Le folla immensa si è diretta verso l'uscita, con uno scalpiccio di piedi, poche le voci, poche le conversazioni: prima di ricominciare a parlare bisogna recuperare un assetto più normale, ridiscendere in terra dopo essersi librati in alto in uno stato di semi-trance con i mantra delle canzoni con le preghiere urlate e cantate di Bruce, che sicuramente è uno dei pochi grandi leader carsismatici del rock (più in generale della musica) contemporaneo.
(8 giugno 2012, dalla rete) Bruce Springsteen entusiasma Milano: in 60.000 al Meazza. Sono passati 27 anni dalla prima volta ma lo stesso entusiasmo ha accolto Bruce Springsteen a San Siro, nella prima delle tre tappe italiane del «Wrecking Ball Tour». In 60.000 circa, dalle 20.40 alle 24.20, The boss ha scatenato un Meazza gremito con la sua E Street Band ha passato in rassegna tanto i brani più recenti quanto grandi classici come "Born in the USA", "Born to run", "Glory days" e "Hungry heart".
Partito da Siviglia il 13 maggio scorso, il 'Wrecking ball tour' vede l'autore di 'Born to run' girare accompagnato dall'inossidabile E Street Band celebrata tra le note di 'E street shuffle' e quella del compagno di sempre Little Steven, oltre che di un nuovo Clemons, che di nome fa Jack e che dello scomparso Clarence è il nipote.

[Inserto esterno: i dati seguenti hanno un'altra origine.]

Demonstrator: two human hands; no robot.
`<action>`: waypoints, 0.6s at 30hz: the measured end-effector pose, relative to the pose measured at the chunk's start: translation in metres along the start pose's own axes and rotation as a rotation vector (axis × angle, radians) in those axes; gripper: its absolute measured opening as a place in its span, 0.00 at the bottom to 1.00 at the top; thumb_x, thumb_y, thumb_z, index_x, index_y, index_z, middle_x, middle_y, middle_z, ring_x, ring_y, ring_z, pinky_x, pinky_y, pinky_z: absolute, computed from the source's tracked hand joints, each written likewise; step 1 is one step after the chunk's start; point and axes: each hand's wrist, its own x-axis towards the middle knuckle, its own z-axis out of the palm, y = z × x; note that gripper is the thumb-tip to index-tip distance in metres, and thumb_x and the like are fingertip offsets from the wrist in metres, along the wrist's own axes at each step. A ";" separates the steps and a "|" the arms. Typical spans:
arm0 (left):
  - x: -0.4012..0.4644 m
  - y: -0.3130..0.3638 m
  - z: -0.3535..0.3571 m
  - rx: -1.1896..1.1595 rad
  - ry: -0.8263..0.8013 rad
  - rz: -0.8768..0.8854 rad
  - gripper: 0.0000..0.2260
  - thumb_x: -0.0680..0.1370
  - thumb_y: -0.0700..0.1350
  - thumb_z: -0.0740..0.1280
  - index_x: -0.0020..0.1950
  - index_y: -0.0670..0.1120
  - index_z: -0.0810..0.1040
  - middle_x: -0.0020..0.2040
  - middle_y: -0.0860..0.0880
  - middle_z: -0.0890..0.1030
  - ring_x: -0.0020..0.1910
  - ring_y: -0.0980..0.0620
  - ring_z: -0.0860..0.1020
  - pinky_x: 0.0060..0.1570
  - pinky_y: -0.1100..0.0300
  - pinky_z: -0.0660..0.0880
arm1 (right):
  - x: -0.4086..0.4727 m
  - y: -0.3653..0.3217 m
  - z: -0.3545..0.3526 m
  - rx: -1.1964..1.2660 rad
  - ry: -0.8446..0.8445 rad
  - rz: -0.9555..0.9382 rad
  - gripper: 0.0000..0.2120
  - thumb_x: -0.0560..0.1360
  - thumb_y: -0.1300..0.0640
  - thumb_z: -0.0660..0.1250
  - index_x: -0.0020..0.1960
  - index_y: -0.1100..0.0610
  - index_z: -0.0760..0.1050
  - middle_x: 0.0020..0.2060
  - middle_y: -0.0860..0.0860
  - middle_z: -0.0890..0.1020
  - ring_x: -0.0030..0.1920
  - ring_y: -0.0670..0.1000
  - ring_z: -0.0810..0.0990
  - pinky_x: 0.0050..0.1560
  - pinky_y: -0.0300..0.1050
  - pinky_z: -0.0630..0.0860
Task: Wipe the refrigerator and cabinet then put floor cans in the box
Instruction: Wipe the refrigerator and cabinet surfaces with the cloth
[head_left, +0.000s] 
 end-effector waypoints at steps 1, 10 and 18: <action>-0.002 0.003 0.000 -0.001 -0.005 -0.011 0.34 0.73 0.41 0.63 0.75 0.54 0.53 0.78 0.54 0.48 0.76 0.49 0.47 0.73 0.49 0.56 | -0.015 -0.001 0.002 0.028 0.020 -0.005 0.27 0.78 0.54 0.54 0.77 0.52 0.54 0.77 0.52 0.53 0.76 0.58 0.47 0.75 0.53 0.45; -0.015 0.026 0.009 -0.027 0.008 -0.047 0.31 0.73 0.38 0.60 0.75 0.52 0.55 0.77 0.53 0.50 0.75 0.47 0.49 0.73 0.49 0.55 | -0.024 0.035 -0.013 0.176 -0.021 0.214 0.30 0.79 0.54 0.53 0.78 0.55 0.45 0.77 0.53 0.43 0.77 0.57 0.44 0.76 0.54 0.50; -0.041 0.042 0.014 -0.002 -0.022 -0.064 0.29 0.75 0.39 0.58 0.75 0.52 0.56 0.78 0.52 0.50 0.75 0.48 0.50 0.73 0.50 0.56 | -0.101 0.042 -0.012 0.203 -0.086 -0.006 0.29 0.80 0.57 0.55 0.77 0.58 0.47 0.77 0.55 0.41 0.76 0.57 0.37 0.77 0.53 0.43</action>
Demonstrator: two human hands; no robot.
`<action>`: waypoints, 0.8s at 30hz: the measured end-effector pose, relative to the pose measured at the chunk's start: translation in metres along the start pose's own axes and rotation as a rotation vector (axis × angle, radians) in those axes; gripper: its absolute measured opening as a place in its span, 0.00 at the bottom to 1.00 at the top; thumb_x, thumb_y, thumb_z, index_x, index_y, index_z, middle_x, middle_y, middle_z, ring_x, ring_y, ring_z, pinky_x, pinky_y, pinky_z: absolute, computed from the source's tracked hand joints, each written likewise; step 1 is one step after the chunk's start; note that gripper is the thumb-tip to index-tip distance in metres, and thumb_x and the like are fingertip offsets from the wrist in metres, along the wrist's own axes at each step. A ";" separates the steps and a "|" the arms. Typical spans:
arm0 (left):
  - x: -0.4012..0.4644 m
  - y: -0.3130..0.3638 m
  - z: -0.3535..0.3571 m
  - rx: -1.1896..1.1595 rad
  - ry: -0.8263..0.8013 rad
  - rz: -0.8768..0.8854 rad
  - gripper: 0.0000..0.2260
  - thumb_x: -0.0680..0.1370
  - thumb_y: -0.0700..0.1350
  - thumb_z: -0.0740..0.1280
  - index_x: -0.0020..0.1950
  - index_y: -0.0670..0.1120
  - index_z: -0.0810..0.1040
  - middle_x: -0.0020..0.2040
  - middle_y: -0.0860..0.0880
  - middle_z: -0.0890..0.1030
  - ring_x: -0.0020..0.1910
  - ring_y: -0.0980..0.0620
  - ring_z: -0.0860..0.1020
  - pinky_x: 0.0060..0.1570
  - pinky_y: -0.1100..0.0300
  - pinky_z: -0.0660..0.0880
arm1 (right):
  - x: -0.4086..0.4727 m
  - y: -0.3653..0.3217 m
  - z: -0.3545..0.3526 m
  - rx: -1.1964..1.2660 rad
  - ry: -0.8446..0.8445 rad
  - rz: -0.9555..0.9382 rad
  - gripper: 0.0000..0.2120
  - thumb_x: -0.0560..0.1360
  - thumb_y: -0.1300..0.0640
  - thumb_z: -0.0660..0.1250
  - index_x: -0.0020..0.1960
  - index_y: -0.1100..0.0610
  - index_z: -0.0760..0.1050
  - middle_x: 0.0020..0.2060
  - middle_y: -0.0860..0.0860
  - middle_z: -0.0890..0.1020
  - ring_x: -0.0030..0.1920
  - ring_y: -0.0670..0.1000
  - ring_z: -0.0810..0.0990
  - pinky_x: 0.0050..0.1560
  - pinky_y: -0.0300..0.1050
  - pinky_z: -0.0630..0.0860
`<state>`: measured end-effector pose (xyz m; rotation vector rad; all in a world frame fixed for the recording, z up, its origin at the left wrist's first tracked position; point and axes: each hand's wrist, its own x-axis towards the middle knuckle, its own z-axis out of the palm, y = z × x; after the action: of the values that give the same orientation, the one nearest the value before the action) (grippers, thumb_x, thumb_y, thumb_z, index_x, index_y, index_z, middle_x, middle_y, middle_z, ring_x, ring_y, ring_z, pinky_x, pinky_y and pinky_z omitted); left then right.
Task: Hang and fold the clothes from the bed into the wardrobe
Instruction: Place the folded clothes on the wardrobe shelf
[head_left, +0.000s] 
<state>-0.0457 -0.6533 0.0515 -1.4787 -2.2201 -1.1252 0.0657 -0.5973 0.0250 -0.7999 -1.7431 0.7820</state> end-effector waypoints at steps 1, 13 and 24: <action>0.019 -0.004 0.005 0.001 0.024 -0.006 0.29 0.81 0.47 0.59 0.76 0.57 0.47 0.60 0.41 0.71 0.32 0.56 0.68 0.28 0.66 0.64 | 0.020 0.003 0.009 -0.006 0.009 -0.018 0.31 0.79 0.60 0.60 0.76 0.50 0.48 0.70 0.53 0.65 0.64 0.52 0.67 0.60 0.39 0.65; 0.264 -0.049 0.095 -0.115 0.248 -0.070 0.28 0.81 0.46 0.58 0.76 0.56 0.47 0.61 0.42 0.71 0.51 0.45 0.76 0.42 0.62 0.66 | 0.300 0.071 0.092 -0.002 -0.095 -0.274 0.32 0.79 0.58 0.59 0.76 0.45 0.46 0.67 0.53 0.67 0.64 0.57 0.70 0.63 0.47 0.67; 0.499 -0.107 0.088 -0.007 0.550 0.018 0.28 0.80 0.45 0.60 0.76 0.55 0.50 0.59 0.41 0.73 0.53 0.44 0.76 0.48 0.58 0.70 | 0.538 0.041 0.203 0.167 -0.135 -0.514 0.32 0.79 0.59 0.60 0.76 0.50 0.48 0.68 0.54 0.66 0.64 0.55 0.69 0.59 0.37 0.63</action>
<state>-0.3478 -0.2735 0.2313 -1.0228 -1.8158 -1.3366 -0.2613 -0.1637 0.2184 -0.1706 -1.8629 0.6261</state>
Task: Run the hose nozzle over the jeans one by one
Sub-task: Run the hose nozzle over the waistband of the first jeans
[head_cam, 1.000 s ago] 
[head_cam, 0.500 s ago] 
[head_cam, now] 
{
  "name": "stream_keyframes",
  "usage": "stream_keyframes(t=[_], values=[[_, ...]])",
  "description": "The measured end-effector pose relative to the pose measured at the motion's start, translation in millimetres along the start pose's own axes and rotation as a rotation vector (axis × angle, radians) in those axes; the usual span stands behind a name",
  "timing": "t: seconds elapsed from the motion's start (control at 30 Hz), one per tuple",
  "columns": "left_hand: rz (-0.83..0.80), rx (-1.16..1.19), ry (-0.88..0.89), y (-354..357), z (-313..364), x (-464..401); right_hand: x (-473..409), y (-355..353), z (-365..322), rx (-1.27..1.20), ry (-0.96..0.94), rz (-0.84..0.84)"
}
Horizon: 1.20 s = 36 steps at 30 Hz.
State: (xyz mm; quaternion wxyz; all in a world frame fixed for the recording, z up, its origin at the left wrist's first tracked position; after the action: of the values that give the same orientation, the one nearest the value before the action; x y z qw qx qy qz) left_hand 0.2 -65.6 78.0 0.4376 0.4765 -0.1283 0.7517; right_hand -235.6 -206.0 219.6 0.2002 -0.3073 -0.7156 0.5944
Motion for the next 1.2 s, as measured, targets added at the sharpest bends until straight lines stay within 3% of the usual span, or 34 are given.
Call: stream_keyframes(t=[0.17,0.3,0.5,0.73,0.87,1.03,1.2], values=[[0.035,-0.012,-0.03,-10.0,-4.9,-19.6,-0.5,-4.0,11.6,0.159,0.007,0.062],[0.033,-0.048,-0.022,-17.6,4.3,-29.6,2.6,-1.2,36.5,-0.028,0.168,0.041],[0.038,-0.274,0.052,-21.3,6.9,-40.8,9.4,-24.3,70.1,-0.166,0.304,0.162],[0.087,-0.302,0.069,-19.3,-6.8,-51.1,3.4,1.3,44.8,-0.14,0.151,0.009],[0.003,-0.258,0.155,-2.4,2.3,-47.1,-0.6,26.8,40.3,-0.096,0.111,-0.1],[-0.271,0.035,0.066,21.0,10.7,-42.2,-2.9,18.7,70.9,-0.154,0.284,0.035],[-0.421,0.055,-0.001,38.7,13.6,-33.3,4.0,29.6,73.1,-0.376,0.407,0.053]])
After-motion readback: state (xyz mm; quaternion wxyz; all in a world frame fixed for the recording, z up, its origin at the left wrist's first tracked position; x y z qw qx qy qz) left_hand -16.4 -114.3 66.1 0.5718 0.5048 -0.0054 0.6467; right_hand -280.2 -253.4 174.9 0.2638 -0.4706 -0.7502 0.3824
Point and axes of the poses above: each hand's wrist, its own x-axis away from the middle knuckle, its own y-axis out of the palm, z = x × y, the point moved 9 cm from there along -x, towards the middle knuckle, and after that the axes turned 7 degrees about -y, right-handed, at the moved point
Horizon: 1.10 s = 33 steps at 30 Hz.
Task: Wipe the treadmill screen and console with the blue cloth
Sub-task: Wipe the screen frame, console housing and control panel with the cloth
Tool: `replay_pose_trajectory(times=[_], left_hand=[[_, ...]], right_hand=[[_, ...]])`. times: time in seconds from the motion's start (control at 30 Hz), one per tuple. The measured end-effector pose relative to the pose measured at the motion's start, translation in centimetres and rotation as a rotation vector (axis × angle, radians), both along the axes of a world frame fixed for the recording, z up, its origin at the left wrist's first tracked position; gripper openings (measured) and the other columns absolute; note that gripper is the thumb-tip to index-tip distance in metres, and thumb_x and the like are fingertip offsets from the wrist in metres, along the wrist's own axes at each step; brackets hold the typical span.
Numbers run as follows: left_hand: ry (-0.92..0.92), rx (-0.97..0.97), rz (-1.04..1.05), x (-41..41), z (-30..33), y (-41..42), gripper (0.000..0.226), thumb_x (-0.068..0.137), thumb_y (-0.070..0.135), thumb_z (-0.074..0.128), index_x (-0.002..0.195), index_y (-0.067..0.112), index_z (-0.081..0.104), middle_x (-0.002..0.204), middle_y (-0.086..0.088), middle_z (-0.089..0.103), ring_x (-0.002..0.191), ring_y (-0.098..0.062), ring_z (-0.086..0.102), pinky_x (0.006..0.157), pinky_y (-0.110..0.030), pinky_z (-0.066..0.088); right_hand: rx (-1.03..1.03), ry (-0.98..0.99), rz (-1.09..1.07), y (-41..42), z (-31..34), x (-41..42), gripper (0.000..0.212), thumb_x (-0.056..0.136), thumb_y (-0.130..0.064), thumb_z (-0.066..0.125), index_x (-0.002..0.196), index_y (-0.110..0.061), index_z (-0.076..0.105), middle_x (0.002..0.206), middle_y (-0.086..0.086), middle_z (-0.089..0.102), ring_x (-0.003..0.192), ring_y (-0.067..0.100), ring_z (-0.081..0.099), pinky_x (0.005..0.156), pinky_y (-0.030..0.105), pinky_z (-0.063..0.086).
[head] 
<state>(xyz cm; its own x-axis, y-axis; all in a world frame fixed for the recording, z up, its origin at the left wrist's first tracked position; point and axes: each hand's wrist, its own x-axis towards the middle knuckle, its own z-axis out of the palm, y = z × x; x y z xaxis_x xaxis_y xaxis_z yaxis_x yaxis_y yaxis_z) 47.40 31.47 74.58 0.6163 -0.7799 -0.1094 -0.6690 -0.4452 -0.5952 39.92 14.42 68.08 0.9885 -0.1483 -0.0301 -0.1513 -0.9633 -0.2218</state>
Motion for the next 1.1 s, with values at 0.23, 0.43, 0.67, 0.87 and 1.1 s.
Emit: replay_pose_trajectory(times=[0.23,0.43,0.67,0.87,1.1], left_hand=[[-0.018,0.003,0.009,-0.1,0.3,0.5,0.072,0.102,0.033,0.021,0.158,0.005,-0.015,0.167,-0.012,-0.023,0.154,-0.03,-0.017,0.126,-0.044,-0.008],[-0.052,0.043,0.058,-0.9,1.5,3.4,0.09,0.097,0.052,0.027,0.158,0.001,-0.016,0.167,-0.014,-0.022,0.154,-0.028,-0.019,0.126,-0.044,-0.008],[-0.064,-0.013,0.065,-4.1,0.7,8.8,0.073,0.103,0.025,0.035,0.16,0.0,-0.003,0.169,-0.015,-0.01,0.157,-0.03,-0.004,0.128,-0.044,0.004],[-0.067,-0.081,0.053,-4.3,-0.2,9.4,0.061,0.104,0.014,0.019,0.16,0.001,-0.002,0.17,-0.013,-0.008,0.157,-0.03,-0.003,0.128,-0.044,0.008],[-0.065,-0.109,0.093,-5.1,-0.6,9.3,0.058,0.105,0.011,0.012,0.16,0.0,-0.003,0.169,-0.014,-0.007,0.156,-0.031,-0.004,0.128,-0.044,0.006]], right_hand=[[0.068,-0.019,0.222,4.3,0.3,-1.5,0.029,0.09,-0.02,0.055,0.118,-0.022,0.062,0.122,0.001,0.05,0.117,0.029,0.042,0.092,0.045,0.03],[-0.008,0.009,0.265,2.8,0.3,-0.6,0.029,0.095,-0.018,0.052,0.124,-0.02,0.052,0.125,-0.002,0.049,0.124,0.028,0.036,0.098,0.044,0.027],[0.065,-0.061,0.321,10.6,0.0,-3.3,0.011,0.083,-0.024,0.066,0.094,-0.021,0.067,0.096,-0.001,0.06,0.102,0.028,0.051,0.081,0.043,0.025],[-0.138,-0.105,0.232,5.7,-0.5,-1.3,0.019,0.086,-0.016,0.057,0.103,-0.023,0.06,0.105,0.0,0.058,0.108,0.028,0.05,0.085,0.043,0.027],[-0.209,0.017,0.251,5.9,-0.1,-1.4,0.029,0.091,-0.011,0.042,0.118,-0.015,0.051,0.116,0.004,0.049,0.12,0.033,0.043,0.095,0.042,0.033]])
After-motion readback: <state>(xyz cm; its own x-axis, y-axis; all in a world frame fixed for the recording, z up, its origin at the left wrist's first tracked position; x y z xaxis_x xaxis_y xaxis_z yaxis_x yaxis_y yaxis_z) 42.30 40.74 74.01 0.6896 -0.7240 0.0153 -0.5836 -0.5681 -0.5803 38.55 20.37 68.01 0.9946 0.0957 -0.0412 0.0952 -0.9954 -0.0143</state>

Recensione Concerto Springsteen a Milano „Prima di intonare 'Jack of all trades', Springsteen ha ricordato qualche problema comune tra la sua terra e l'Italia. "In America sono stati anni molto duri, la gente ha perso il lavoro, che ancora oggi è pochissimo, oltre alle case. So che anche qui in Italia sono tempi difficili, e il recente terremoto ha contribuito a questa tragedia. Questa è una canzone per tutte le persone che stanno soffrendo"."